## Problem to solve
For this exercise, repeat exactly the lines below starting at the line holding "Target: floor" and ending at the line holding "Target: pillow tag", both included, with no extra lines and no pictures.

Data records:
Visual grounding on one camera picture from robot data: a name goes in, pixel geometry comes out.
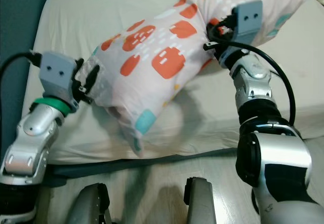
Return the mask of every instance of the pillowcase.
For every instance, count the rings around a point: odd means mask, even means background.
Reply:
[[[204,51],[206,25],[217,24],[237,4],[253,0],[179,0],[160,15],[143,19],[101,43],[76,78],[100,71],[89,96],[118,119],[133,151],[173,97],[214,59]],[[262,0],[262,27],[253,44],[275,37],[305,0]]]

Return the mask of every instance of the white bedsheet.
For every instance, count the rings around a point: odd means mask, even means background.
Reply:
[[[87,59],[93,49],[118,31],[160,13],[177,0],[47,0],[34,50],[53,50]],[[287,73],[294,89],[296,127],[304,138],[324,135],[324,9],[308,0],[283,26],[278,36],[261,46]],[[288,118],[286,90],[271,81],[281,113]],[[38,69],[30,69],[23,113],[43,89]],[[238,116],[235,88],[227,70],[212,64],[170,103],[144,137],[145,158],[192,155],[236,147]],[[104,109],[80,104],[66,118],[53,144],[50,163],[75,164],[137,158],[120,133],[117,121]]]

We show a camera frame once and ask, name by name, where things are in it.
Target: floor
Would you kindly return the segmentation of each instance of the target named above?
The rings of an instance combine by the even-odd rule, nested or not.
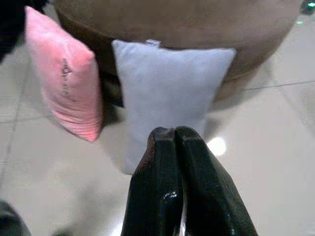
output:
[[[300,16],[253,81],[208,114],[206,141],[260,236],[315,236],[314,42],[315,15]],[[0,65],[0,198],[33,236],[119,236],[130,181],[118,171],[124,109],[90,144],[56,125],[39,88],[21,42]]]

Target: pillow tag
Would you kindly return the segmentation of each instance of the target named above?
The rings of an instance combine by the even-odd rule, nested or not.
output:
[[[161,45],[161,41],[157,41],[157,40],[154,40],[154,39],[147,39],[146,40],[146,45],[149,45],[149,46],[152,46],[152,47],[155,47],[155,48],[159,48],[160,45]]]

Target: dark object
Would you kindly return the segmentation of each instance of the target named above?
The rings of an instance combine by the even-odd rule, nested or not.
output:
[[[186,197],[186,235],[256,236],[232,178],[200,136],[178,127],[176,144]]]
[[[30,235],[19,215],[5,202],[0,202],[0,236]]]
[[[315,0],[304,0],[301,4],[301,12],[312,15],[315,12]]]
[[[183,193],[174,129],[157,128],[130,182],[122,236],[175,236]]]
[[[12,51],[24,30],[24,6],[29,5],[44,13],[47,0],[3,0],[0,4],[0,63]]]

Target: brown ottoman
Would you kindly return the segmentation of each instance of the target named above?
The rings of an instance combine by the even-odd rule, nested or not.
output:
[[[251,74],[274,53],[295,22],[300,2],[55,0],[55,6],[63,28],[95,52],[110,100],[121,102],[112,40],[155,39],[171,49],[235,48],[237,55],[224,88],[230,80]]]

## Your response
Target: floor
Would you kindly return the segmentation of each instance of the target named above?
The rings of an instance combine by the even-odd rule, nested or not.
output:
[[[300,16],[253,81],[208,114],[206,141],[260,236],[315,236],[314,42],[315,15]],[[0,65],[0,198],[33,236],[119,236],[130,181],[118,171],[124,109],[90,144],[56,125],[39,88],[21,42]]]

Target: pillow tag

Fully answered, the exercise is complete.